Geht etwas kaputt, muss man den defekten Kindle in die Vereinigten Staaten schicken, was die Abwicklung ein wenig verlangsamen dürfte.
Die Hardware des UMTS-Kindle ist bis auf die Mobilfunk-Extras identisch mit dem Kindle 2. Nicht mal einen Zentimeter dick ist der E-Book-Reader und bringt fast 300 Gramm auf die Waage. Superflach, strahlend weiß und mit einer Rückseite aus gebürstetem Metall. Das Display hat eine Auflösung von 800 x 600 Bildpunkten und stellt Texte und Grafiken in 16 Graustufen dar. Davon profitieren nicht nur Bilder, die so detailreicher abgebildet werden können, sondern auch Texte, deren Ränder schärfer gezeichnet werden sollen.
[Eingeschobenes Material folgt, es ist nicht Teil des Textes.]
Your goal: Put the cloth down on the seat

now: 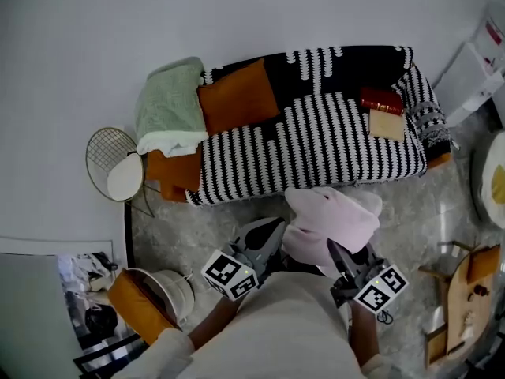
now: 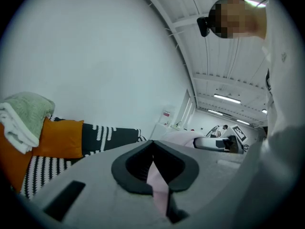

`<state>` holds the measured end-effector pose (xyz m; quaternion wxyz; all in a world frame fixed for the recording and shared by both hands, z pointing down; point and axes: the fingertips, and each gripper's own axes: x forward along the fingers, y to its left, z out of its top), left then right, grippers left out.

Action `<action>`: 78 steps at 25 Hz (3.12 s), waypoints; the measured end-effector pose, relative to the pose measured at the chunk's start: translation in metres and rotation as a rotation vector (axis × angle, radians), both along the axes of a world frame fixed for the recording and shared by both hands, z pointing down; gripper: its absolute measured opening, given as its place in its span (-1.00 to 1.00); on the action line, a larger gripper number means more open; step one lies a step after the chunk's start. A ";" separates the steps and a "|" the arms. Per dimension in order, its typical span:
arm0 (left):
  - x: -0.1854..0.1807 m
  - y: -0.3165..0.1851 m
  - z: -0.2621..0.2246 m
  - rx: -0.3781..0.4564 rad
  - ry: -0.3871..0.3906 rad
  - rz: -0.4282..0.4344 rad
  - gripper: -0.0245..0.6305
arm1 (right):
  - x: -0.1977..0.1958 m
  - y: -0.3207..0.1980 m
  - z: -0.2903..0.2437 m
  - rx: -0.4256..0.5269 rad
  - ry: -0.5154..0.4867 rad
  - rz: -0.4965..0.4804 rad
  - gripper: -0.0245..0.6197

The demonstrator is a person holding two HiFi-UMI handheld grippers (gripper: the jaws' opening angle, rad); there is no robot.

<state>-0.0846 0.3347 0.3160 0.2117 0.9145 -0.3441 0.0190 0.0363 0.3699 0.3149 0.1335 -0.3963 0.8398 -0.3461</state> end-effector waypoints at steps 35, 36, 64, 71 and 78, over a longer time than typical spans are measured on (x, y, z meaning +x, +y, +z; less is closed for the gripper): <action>-0.030 -0.208 -0.004 0.018 0.046 0.194 -0.89 | -0.018 -0.205 -0.010 -0.029 0.085 0.211 -0.49; -0.031 -0.211 -0.005 0.020 0.049 0.202 -0.89 | -0.020 -0.210 -0.011 -0.026 0.092 0.216 -0.49; 0.058 -0.354 0.002 -0.008 -0.001 0.024 -0.89 | 0.049 -0.387 0.031 -0.084 0.138 -0.038 -0.49; 0.092 -0.378 0.003 -0.001 -0.013 -0.050 -0.89 | 0.072 -0.424 0.062 -0.114 0.165 -0.132 -0.49; 0.101 -0.384 0.011 -0.042 -0.013 -0.129 -0.89 | 0.080 -0.443 0.110 -0.169 0.195 -0.188 -0.49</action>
Ein großer Verlag fehlt noch
Dass die Anzeigequalität von Texten weit besser ist als auf herkömmlichen LCD-Bildschirmen, steht außer Frage. Wie alle E-Book-Reader nutzt das Kindle 2 ein e-Ink-Display, also sogenannte elektronische Tinte, die es schafft, ein Bild vollkommen flackerfrei, eben wie auf Papier, darzustellen.
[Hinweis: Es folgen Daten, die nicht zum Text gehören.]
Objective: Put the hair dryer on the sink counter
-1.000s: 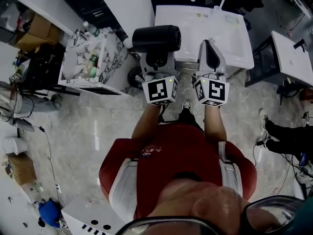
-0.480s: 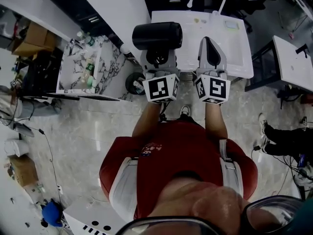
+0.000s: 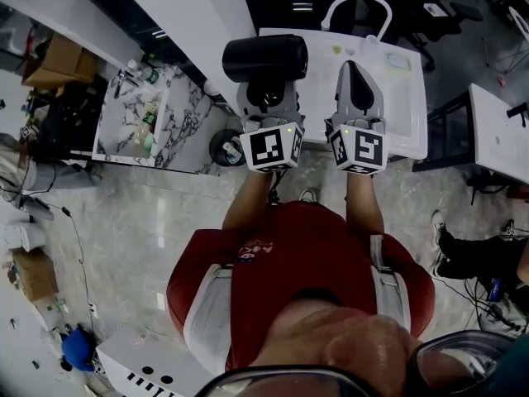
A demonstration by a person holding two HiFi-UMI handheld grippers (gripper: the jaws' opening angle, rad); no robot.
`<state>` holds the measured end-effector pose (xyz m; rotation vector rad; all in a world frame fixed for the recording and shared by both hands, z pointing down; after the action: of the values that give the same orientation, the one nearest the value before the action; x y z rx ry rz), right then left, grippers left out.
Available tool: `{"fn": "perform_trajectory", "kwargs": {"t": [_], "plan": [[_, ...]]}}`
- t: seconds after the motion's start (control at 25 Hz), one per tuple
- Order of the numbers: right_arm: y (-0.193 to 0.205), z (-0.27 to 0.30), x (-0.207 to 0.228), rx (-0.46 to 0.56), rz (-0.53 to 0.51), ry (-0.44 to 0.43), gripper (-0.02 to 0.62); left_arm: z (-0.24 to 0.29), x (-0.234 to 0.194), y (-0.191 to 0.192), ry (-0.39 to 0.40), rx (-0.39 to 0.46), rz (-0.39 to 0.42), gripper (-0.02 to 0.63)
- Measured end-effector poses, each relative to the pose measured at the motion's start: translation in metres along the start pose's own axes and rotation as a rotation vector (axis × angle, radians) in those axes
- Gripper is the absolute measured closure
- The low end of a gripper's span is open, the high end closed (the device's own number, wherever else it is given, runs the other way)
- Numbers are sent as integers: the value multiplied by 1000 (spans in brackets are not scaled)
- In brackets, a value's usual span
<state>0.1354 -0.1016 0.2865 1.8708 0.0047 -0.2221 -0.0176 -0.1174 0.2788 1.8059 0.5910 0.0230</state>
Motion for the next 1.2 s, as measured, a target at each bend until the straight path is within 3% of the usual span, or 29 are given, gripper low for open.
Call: {"fn": "perform_trajectory", "kwargs": {"t": [0.48, 1.2], "plan": [[34, 58, 31, -14, 35, -45, 594, 60, -7, 24, -53, -6, 25, 405], [57, 168, -1, -23, -15, -29, 594, 150, -86, 39, -15, -21, -30, 405]]}}
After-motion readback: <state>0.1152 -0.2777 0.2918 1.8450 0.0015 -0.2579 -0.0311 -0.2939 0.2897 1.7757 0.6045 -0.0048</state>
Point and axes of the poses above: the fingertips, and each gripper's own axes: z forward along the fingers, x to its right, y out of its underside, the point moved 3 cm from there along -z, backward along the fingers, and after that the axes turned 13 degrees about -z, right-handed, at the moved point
Der Speicher ist mit zwei Gigabyte ausgestattet, soll darin etwa 1500 digitale Bücher ablegen können. Nachteil: Der UMTS-Kindle hat keinen Speicherkarten-Steckplatz, um die Kapazität zu erweitern.
Das Angebot an E-Books und Digitalzeitungen ist für internationale Kunden etwas kleiner als für US-Bürger: Ein Angebot von 250.000 englischsprachigen Büchern verspricht Amazon. Ein großer Verlag fehlt laut “New York Times”: Das zu Bertelsmann gehörende Verlagskonglomerat Random House bietet derzeit keine Kindle-Versionen seiner Bücher an. Auch Bestseller wie Dan Browns neuer Roman “The Lost Symbol” sind für Kunden in Europa nicht erhältlich, während US-Kunden den Titel für 9,99 US-Dollar kaufen können.
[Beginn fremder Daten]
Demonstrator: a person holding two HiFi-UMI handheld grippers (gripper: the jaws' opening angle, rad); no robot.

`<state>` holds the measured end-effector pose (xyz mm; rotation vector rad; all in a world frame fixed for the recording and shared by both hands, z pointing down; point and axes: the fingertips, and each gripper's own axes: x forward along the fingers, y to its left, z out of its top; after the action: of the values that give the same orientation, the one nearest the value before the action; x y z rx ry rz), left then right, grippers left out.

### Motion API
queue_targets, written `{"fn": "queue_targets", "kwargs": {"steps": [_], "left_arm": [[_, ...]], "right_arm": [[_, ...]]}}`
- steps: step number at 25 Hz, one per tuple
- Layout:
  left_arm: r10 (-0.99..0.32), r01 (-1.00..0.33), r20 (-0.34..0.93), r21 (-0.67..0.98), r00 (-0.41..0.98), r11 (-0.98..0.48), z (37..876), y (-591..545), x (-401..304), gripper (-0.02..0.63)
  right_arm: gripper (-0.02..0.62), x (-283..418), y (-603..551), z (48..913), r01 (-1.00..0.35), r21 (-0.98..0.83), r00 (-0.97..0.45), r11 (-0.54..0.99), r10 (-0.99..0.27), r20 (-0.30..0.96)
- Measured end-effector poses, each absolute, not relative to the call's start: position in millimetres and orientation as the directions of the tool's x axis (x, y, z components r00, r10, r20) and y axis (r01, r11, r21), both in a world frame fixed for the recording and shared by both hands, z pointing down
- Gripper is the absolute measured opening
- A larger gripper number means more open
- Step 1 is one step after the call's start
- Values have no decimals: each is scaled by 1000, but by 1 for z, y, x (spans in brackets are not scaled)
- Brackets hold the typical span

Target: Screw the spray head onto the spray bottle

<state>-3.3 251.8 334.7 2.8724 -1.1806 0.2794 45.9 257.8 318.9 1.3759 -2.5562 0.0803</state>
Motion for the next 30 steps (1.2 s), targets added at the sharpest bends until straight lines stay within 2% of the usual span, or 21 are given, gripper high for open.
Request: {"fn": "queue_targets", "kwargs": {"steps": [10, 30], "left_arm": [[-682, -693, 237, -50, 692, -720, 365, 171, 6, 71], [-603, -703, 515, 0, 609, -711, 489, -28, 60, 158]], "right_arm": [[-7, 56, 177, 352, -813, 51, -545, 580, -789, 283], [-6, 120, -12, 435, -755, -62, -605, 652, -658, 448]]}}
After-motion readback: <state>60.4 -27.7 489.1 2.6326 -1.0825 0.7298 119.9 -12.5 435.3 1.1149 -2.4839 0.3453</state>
Die Verlage sind augenscheinlich fest entschlossen, eine globalisierte Welt weiterhin in Territorien einzuteilen, in denen je nach Vertragsabschlüssen zum Teil erst Monate später dieselben Werke legal erworben werden dürfen wie im Rest der Welt.
Der Dollar macht das Lesen billig
Die in Amazons Digitalbuch-Laden verkauften Werke werden in US-Dollar abgerechnet. Davon profitieren gerade europäische Kunden derzeit, weil nach aktuellem Wechselkurs der US-Dollar in Euro recht billig ist. Ungerechnet kosten englischsprachige Bestseller (11,99 US-Dollar bis 13,99 US-Dollar) deutsche Kunden weniger als zehn Euro. Für ein Monatsabo der “New York Times” zahlen deutsche Kindle-Kunden umgerechnet knapp 20 Euro, für die “International Herald Tribune” 13 Euro – die komplette Digitalausgabe bekommen Abonnenten täglich aktuell kostenlos auf den Kindle.
In etwa zeitgleich mit dem Kindle wird Sony seinen neuen E-Book-Reader PRS-600 Touch Edition auf dem deutschen Markt einführen. Maße, Gewicht und Bildschirmtechnik stimmen weitgehend mit dem Kindle überein. Allerdings ist der Speicher des Sony-Modells mit 512 MB deutlich kleiner als der 2-GB-Speicher des Kindle. Dafür lässt sich das Sony-Gerät mit SD-Karte oder Memorystick auf bis zu 16 GB aufrüsten.
Der Sony will sich anfassen lassen
Der wichtigste Unterschied des PRS-600 zum Kindle ist aber sein Touchscreen. Das Gerät lässt sich weitgehend mit Fingergesten steuern. Sony möchte das Gerät mit dieser Technik beispielsweise Studenten und Wissenschaftlern schmackhaft machen, die Literatur noch während des Lesens mit Anmerkungen, Notizen und Verweisen versehen können. Alle derart erstellten Texte können mit Sonys PC-Software auf den Computer übertragen und dort weiter bearbeitet werden. Der Touchscreen hat allerdings auch einen störenden Nebeneffekt: er verringert den Kontrast des Bildschirms.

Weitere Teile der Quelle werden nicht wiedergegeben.